Reproduce the section of the listing that begins at the line containing "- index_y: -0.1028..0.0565" and finishes at the line containing "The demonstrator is". Include both end lines and nothing beyond them.

++++++++++++++++++++

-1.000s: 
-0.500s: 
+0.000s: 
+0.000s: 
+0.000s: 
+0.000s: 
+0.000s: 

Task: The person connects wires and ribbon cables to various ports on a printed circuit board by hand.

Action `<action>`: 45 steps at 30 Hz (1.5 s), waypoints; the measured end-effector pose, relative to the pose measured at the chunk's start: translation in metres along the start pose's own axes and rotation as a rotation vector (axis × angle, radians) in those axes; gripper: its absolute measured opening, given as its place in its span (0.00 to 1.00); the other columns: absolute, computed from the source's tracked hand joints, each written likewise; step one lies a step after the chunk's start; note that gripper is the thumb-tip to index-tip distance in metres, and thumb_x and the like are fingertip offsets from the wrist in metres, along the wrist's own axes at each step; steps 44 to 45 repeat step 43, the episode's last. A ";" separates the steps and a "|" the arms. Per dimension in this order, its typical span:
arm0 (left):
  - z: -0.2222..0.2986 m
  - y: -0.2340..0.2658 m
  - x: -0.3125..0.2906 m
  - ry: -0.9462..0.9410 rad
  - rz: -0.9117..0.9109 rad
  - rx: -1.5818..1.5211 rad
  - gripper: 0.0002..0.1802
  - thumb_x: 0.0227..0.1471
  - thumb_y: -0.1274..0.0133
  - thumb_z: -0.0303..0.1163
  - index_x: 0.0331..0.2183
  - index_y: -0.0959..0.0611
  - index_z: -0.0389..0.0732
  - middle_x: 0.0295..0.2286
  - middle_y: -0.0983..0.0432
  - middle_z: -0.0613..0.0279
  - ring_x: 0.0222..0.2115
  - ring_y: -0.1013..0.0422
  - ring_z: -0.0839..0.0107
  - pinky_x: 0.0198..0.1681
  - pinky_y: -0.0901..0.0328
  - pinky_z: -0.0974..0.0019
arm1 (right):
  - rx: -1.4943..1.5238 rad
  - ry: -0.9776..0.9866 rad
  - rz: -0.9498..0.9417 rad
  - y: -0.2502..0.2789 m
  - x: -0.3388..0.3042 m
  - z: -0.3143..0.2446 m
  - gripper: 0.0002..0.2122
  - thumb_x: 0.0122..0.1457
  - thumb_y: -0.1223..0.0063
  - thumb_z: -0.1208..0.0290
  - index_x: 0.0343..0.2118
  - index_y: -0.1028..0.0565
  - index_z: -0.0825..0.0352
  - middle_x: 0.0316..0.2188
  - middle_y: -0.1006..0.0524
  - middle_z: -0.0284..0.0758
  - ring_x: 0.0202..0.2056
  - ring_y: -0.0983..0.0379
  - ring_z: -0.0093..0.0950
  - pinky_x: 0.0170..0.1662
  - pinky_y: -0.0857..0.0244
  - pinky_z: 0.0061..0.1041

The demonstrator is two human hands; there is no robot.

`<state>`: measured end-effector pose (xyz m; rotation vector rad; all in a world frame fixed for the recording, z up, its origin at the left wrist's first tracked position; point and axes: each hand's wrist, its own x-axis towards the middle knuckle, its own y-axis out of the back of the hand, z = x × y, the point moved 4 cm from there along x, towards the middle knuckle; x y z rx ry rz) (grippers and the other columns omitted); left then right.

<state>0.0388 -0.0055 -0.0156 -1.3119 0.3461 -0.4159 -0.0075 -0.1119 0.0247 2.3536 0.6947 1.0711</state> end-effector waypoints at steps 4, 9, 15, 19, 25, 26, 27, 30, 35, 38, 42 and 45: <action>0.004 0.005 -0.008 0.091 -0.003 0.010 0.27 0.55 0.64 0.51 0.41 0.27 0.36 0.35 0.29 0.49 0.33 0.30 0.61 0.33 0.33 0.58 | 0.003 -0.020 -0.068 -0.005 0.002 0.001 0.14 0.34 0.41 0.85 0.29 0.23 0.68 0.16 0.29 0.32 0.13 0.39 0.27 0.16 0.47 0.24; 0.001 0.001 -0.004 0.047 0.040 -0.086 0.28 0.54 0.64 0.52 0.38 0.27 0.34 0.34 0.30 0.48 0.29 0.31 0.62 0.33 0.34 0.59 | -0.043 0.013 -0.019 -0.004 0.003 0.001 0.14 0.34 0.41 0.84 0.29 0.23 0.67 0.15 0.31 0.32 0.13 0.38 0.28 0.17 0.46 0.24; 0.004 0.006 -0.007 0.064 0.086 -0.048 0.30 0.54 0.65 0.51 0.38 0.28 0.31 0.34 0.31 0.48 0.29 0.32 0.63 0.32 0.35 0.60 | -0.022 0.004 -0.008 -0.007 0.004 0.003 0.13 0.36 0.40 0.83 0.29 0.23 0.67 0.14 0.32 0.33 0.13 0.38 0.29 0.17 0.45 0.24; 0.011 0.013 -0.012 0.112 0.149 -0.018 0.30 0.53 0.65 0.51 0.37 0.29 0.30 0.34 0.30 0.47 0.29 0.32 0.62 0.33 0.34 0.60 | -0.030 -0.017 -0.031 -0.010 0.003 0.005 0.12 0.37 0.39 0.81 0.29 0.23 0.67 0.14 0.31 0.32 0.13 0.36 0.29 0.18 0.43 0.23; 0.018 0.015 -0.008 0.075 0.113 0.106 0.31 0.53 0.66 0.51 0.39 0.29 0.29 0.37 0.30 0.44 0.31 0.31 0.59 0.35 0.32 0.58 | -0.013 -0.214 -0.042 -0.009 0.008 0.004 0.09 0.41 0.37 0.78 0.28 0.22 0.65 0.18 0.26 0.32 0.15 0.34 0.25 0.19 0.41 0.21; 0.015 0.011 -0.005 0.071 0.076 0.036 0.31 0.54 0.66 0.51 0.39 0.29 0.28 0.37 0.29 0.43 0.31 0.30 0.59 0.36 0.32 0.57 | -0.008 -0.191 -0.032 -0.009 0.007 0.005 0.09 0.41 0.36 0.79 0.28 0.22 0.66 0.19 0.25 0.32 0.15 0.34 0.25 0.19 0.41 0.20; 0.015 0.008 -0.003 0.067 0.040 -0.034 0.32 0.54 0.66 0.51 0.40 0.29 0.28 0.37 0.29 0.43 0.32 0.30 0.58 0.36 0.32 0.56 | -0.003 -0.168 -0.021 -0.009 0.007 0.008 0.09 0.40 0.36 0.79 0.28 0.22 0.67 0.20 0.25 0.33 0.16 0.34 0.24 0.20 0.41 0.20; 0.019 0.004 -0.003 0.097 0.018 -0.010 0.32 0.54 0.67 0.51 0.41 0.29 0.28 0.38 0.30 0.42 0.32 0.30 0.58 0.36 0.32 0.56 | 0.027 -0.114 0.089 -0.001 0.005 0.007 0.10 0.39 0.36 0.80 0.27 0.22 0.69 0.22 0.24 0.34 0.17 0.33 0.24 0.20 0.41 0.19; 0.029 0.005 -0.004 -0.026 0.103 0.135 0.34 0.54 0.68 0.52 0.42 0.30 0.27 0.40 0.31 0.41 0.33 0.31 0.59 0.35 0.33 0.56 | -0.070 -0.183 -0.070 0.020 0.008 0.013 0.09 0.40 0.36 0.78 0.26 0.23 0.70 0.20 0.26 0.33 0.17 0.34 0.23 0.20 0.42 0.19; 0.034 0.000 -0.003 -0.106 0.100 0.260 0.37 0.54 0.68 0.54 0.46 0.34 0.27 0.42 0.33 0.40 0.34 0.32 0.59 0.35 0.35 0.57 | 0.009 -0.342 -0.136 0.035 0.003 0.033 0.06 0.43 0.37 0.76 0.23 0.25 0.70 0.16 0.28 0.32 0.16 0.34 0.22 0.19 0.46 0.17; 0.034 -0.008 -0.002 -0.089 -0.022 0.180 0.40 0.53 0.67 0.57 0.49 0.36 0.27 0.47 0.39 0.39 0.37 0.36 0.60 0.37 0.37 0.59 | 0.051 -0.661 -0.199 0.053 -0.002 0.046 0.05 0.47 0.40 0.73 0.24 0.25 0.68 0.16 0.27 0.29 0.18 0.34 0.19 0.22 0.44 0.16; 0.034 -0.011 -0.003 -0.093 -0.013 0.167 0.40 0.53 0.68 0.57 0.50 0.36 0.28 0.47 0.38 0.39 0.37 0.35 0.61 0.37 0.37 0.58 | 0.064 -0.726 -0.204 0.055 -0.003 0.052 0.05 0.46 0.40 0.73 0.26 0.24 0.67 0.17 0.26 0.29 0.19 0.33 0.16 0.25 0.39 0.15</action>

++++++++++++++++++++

● Output for this task
  - index_y: -0.1028..0.0565
  - index_z: -0.0825..0.0352
  - middle_x: 0.0316..0.2188
  - middle_y: -0.1006..0.0524
  - middle_z: -0.0284..0.0758
  - ring_x: 0.0202..0.2056
  - ring_y: -0.0983..0.0379
  - ring_z: -0.0093..0.0950
  - pinky_x: 0.0170..0.1662
  - pinky_y: -0.0857..0.0244
  - pinky_z: 0.0061..0.1041

The demonstrator is two human hands; there is no robot.

Nothing more remains for this exercise.